→ **Assignment**
Look through the listing below and work out how many of its lines hold the word "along". Give only the number.
___
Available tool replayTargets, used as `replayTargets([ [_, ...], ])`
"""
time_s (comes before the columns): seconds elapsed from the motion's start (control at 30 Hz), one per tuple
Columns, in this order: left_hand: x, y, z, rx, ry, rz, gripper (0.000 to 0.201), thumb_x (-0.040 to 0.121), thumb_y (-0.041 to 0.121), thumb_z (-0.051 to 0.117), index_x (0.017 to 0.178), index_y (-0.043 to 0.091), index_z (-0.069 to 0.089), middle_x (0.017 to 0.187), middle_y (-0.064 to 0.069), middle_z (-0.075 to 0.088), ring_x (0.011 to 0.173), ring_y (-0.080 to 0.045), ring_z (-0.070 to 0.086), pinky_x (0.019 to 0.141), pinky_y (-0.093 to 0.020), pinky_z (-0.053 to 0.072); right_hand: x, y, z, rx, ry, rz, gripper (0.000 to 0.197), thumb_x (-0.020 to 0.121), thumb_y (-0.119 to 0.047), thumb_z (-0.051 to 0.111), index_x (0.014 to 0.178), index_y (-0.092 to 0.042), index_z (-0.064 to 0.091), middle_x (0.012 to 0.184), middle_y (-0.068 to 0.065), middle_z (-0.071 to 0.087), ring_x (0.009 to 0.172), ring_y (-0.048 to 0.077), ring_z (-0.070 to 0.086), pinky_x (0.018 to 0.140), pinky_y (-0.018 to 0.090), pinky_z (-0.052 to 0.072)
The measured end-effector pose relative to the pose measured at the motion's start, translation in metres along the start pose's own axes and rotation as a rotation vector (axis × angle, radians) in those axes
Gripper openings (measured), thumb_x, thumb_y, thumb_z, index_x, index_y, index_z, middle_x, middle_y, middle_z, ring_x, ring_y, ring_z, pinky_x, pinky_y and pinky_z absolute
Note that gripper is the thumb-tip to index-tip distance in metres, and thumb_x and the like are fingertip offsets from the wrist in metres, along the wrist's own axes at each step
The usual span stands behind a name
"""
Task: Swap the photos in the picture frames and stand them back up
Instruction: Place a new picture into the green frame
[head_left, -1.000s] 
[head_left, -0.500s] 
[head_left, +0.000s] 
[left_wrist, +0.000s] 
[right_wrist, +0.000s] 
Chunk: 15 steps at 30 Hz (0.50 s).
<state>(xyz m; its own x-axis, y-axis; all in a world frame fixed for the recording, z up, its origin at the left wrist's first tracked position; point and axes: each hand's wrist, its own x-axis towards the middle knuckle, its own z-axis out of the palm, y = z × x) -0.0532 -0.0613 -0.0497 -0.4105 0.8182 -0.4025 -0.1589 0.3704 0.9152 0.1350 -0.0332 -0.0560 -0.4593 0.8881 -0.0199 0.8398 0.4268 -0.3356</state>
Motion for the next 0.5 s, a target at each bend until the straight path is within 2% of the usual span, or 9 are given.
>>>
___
→ **Final answer**
2